(Stored data entries)
────────────────────
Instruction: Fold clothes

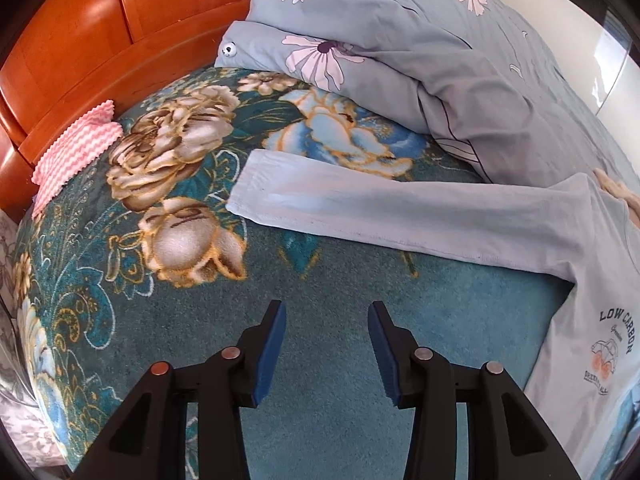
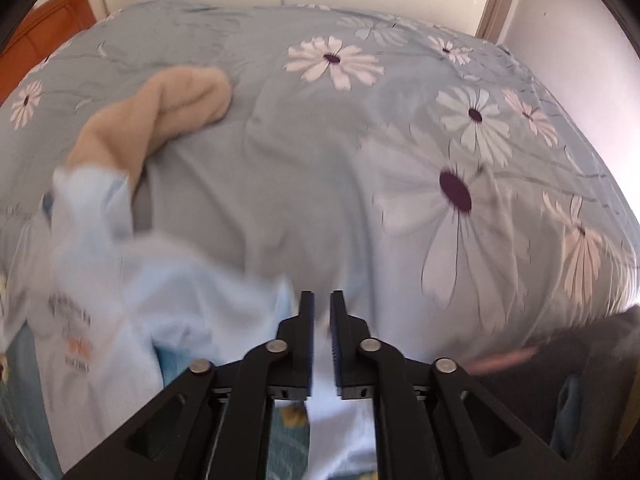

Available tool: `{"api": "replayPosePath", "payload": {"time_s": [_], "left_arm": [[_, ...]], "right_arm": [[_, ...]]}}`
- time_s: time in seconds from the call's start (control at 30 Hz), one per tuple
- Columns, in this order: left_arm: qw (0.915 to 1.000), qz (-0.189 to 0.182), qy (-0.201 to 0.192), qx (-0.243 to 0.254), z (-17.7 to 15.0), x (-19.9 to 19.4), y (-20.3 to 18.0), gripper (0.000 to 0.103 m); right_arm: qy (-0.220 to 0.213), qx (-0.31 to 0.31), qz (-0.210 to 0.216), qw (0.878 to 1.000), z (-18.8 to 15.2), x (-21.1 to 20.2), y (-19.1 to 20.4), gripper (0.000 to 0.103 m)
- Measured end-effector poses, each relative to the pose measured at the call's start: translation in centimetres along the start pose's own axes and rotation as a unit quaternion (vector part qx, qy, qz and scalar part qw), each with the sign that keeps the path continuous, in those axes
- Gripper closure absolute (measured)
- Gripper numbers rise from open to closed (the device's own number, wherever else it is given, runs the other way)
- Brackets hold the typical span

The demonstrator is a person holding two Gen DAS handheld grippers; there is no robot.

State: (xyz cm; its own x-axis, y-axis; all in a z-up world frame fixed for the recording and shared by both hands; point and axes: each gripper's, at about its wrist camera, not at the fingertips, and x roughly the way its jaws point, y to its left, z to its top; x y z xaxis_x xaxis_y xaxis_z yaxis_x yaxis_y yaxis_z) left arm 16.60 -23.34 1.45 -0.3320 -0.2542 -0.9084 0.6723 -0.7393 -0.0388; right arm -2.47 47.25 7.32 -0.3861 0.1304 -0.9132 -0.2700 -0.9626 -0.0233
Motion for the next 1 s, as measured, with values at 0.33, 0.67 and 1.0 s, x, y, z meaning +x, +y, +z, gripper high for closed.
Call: {"api": "replayPosePath", "payload": {"time_s": [0.33,0.67,1.0], "left_arm": [[0.9997,-0.020,0.011,0.011,-0.5,0.5,-2.1,0.052],[0.9996,-0.021,0.018,0.001,-1.3,0.8,-1.9,0.052],[0.9994,-0.026,0.020,0.003,-1.2,1.3,-2.5,0.052]], "right_arm": [[0.102,-0.044,-0.019,0.994,-13.0,3.0,2.2,0.059],[0.075,-0.012,-0.044,0.996,-10.6,1.1,0.7,0.099],[-0.098,0.003,-0.129,0.987,3.6,-10.2,-4.0,0.100]]}}
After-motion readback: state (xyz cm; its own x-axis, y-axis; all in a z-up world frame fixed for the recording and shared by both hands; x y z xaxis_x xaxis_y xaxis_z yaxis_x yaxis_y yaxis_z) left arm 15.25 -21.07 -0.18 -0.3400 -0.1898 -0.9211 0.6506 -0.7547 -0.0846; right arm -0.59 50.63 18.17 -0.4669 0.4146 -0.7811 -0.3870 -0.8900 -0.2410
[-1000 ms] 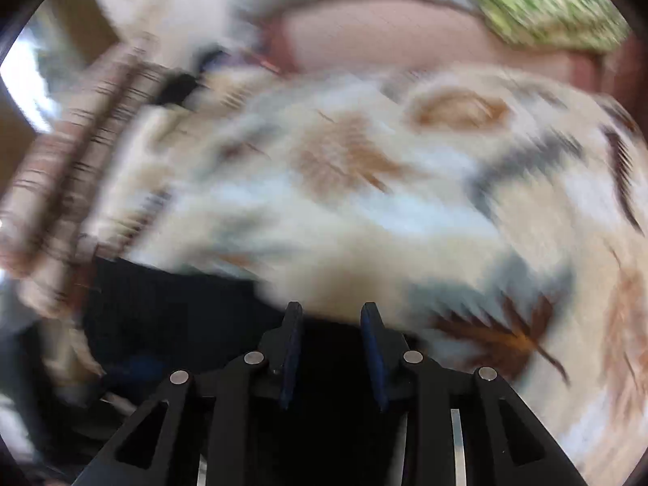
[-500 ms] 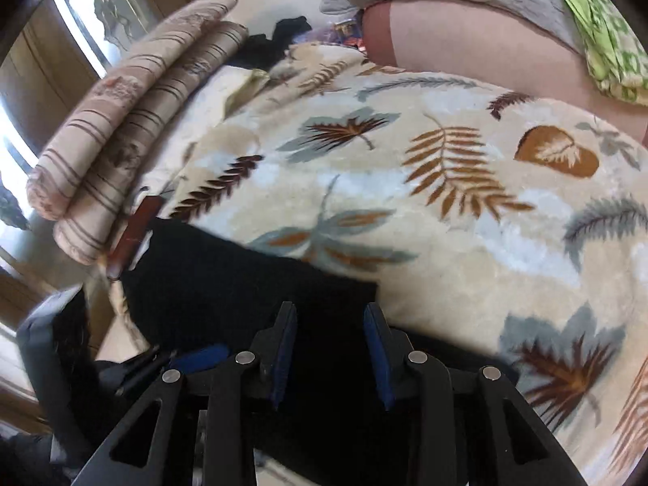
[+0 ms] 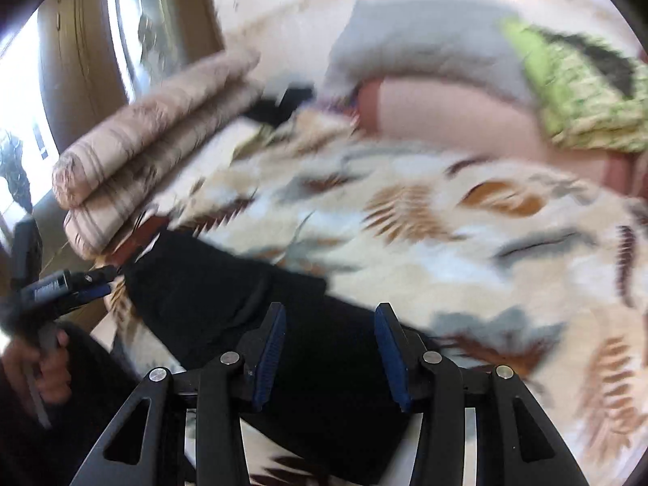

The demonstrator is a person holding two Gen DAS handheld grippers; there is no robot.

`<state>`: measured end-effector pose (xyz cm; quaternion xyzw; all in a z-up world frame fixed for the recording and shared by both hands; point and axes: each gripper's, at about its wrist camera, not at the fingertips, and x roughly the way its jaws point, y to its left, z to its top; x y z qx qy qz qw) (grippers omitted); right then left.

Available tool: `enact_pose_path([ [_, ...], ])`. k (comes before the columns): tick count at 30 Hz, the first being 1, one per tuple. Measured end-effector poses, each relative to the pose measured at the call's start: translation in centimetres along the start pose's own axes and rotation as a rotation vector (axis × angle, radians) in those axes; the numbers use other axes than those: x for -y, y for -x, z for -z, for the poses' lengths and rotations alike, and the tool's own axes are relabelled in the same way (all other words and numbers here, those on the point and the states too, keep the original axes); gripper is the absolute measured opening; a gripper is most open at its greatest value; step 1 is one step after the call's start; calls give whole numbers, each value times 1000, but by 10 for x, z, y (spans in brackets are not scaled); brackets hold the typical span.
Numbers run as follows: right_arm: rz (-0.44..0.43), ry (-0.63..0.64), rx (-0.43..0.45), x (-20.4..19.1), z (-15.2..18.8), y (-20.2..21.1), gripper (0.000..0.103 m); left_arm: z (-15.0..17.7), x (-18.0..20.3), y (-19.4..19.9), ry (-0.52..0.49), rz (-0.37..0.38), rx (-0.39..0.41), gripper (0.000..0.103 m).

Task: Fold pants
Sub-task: 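Release the pants with both grippers and lift them away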

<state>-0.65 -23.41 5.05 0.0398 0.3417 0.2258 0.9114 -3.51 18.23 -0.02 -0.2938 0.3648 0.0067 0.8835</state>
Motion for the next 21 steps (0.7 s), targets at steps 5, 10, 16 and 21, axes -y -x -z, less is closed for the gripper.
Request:
enact_pose_path([
  [5, -69, -376, 159, 66, 16, 31, 45, -20, -46, -30, 221, 60, -61, 85],
  [10, -68, -450, 172, 77, 13, 26, 45, -36, -59, -56, 350, 160, -48, 85],
  [16, -51, -374, 148, 64, 10, 23, 45, -31, -73, -64, 488, 333, -40, 66],
  [21, -50, -382, 146, 66, 13, 18, 45, -34, -63, -52, 377, 232, 11, 29],
])
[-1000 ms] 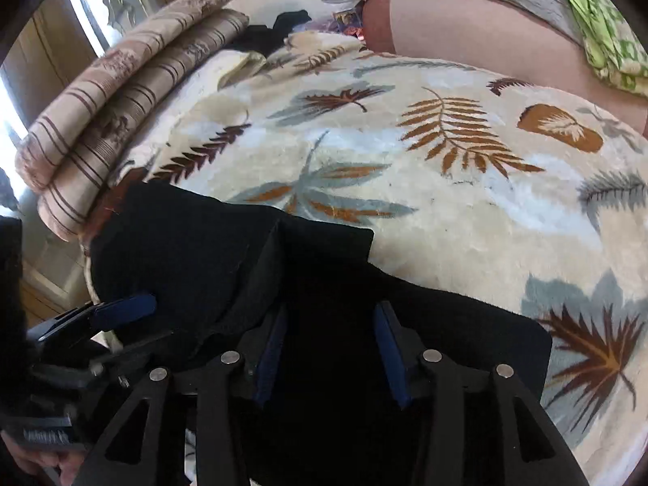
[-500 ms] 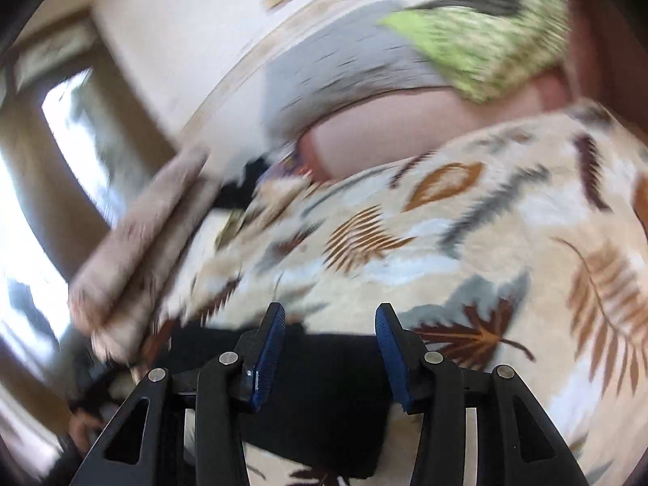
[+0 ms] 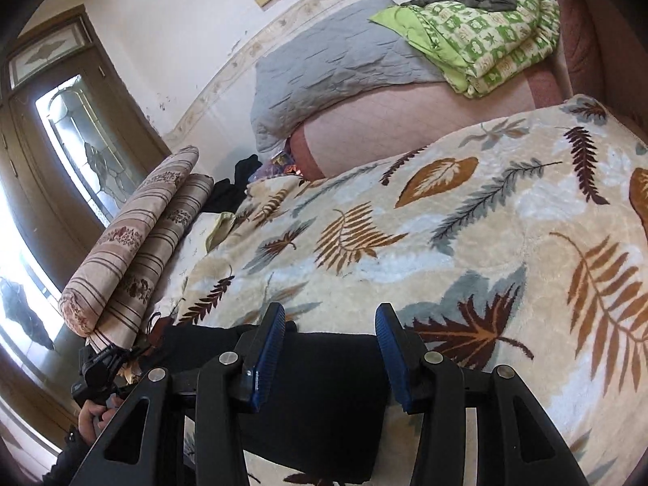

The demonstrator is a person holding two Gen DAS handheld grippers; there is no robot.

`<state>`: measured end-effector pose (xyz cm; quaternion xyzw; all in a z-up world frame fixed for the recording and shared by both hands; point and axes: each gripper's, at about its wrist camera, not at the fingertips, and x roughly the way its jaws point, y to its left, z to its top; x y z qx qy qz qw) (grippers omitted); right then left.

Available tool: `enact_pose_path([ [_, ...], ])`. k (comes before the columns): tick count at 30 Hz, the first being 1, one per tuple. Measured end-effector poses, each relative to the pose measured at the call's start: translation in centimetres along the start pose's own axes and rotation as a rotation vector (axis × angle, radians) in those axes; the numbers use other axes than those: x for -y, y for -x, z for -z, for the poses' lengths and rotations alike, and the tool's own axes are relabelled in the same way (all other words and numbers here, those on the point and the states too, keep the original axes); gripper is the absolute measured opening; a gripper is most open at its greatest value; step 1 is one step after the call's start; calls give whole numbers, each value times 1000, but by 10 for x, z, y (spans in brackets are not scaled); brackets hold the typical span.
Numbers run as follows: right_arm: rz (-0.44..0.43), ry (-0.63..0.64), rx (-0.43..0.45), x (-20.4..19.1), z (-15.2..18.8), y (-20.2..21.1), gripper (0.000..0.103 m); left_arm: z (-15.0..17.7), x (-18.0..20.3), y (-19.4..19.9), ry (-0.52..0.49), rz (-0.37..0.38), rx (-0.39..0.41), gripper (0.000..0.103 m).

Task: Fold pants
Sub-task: 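Release the pants with both grippers and lift them away, then grasp the folded black pants edge with the left gripper while the right gripper grasps the opposite end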

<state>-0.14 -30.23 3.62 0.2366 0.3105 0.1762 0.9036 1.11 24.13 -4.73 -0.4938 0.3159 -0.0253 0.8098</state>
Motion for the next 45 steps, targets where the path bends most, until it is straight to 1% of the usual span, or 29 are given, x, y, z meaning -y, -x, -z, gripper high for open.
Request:
enact_pose_path([
  [1, 0, -2, 0, 1, 0, 0, 45, 1, 3, 1, -40, -65, 19, 15],
  [2, -1, -4, -1, 1, 0, -1, 45, 3, 3, 1, -65, -104, 31, 14],
  [4, 0, -5, -6, 1, 0, -2, 45, 10, 11, 0, -149, -189, 62, 10],
  [5, 3, -5, -7, 1, 0, -3, 45, 17, 21, 1, -226, -239, 89, 10],
  [6, 2, -3, -7, 0, 0, -3, 45, 23, 28, 3, -287, -258, 115, 10],
  [7, -1, -4, -7, 0, 0, -2, 45, 32, 41, 6, -368, -282, 148, 9],
  [8, -10, -5, -6, 1, 0, -3, 45, 41, 56, 10, -458, -289, 184, 9],
  [9, -25, -10, -4, 2, 0, -2, 45, 54, 74, 15, -567, -278, 224, 9],
  [12, -67, -32, -8, 5, 0, -3, 45, 91, 113, 23, -814, -244, 309, 9],
  [13, -90, -32, -26, 4, -1, -5, 45, 113, 127, 26, -923, -225, 337, 9],
  [14, -108, -30, -52, 1, -3, -9, 45, 126, 134, 26, -985, -216, 355, 9],
  [16, -197, -65, -118, -9, -5, -20, 45, 161, 148, 28, -1133, -179, 383, 9],
  [18, -322, -93, -168, -27, -7, -29, 47, 188, 157, 29, -1245, -144, 401, 9],
  [19, -398, -96, -183, -39, -8, -32, 49, 202, 160, 31, -1302, -125, 410, 9],
  [20, -439, -96, -190, -46, -9, -34, 52, 214, 162, 32, -1349, -108, 419, 9],
  [21, -486, -96, -197, -55, -9, -36, 63, 221, 164, 32, -1385, -92, 419, 9],
  [22, -521, -99, -199, -62, -9, -38, 74, 230, 165, 32, -1417, -75, 412, 9],
  [24, -586, -102, -199, -74, -11, -41, 76, 243, 168, 33, -1458, -40, 392, 9],
  [25, -600, -94, -210, -79, -12, -42, 77, 249, 169, 32, -1480, -20, 379, 9],
  [29, -563, -44, -282, -91, -10, -51, 76, 271, 177, 31, -1545, 21, 337, 9],
  [30, -530, -25, -266, -90, -11, -48, 60, 275, 178, 30, -1554, 21, 332, 9],
  [31, -486, -3, -260, -87, -11, -46, 13, 277, 182, 30, -1557, 20, 329, 9],
  [32, -438, 4, -273, -84, -12, -45, 8, 279, 186, 28, -1552, 18, 322, 9],
  [33, -365, -27, -276, -72, -13, -42, 8, 280, 189, 26, -1539, 21, 303, 9],
  [34, -350, -45, -278, -64, -14, -38, 8, 283, 196, 23, -1521, 26, 280, 9],
  [36, -310, -34, -285, -49, -16, -31, 8, 296, 207, 18, -1511, 31, 246, 9],
  [38, -293, -57, -302, -31, -22, -25, 8, 315, 218, 9, -1517, 38, 197, 9],
  [41, -272, -85, -356, -2, -30, -25, 8, 337, 226, -10, -1537, 23, 138, 9],
  [45, -232, -118, -430, 35, -30, -49, 8, 350, 230, -51, -1520, -34, 9, 10],
])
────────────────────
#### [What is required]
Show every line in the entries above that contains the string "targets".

#### [Answer to this task]
Motion for the next 21 steps (0.7 s), targets at steps 5, 10, 16 and 21, axes -y -x -z, less is closed for the gripper.
Motion for the next 45 steps, targets where the path bends most, until it is straight to 1% of the usual span, or 29 are given, x, y, z meaning -y, -x, -z, gripper high for open.

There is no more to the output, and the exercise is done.